Introduction
Keyless accounts represent a pivotal advancement within the Aptos ecosystem, revolutionizing the way users onboard and interact with decentralized applications (dApps). Aptos Keyless allows users to gain ownership of an Aptos blockchain account from their existing OpenID Connect (OIDC) account(s) (e.g., Sign in with Google; Sign in with Apple), rather than from a traditional secret key or mnemonic. In a nutshell, with Aptos Keyless, a user’s blockchain account is their OIDC account. Over time, Keyless will evolve to support many IdPs who support the OIDC standard, but we will begin with support for the providers listed here.
At the core of the keyless accounts paradigm lies a deep understanding of user experience and security challenges prevalent in traditional blockchain systems. Managing private keys, the cornerstone of user identity and asset ownership, often proves cumbersome and error-prone for users, particularly those lacking technical expertise. Keyless accounts offer an elegant solution by obviating the need for users to grapple with the intricacies of private key management. Instead, users authenticate themselves through access to common social sign in options like Google, Apple, and many more. With this new system comes some important tradeoffs to understand on behalf of your users before implementing Keyless in your application. The following pages will expand on the benefits of Keyless accounts, how to integrate, the system architecture, and FAQs. For a more verbose and technical dive into Keyless accounts, please see AIP-61-Keyless Accounts.
There are two ways to interact with Keyless accounts in the Aptos ecosystem. Developers are able to either 1) integrate the Aptos Keyless SDK directly into their dApp or 2) integrate a wallet, like Aptos Connect, that supports Keyless account creation. This documentation will focus on case #1 and more details on #2 can be found here. Please note that a direct integration of the Keyless SDK will result in user accounts being domain specific to your dApp whereas the use of a wallet integration will allow your users to carry their accounts to any application that supports that wallet.
Note: the Aptos Keyless SDK and Aptos Connect are representative examples of the aforementioned product experience, but developers in our ecosystem are building alternatives, like a Keyless Unity SDK and alternative wallet products with Keyless integration.
Aptos Keyless Benefits
Keyless accounts are revolutionary to users for the following reasons:
- Simplified login user experience: "1-click" account creation via familiar Web2 logins like Sign In with Google.

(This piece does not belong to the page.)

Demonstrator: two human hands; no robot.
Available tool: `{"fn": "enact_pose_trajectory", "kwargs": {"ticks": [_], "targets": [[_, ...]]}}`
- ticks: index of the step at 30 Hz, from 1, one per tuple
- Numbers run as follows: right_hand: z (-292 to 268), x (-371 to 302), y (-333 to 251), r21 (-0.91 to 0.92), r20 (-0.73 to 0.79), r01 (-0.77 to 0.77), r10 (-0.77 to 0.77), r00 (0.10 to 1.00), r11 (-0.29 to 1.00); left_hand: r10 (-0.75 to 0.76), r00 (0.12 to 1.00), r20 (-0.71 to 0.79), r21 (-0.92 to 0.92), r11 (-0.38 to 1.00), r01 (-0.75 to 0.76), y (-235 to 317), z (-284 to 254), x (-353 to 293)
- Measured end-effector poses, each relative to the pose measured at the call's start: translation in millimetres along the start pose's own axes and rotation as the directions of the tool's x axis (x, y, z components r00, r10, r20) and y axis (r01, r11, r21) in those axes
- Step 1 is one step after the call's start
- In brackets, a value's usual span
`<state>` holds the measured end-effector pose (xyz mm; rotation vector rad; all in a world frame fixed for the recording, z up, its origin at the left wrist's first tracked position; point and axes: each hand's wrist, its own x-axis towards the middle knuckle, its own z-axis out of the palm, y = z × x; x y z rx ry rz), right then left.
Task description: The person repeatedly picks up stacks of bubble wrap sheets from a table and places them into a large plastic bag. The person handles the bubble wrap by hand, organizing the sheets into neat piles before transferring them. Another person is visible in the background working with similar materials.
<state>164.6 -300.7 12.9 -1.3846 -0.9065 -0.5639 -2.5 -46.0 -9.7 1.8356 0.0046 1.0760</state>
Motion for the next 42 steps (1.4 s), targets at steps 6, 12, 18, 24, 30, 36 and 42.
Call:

- Enhanced dApp user experience: Ability to transact on the Aptos blockchain without needing to navigate away from the application experience to download a wallet.
- Secure key management: Requires no manual secret key management by the user. Users sign transactions with the JSON Web Token (JWT) token issued by OIDC providers. As such, blockchain account access is synonymous with access to one’s OIDC account
- Improved account recovery: Web2-like recovery flows are available to regain access to one’s blockchain account in case the user ever loses access to their OIDC account.
- Seamless cross-device experiences: Users log in with their OIDC account no matter what device they are on - no need to download wallet software on each device, import their keys and encrypt them with a password, which must be maintained.
With these benefits, come some important structural components of Keyless accounts for developers to be aware of. You can see more on this in our FAQs.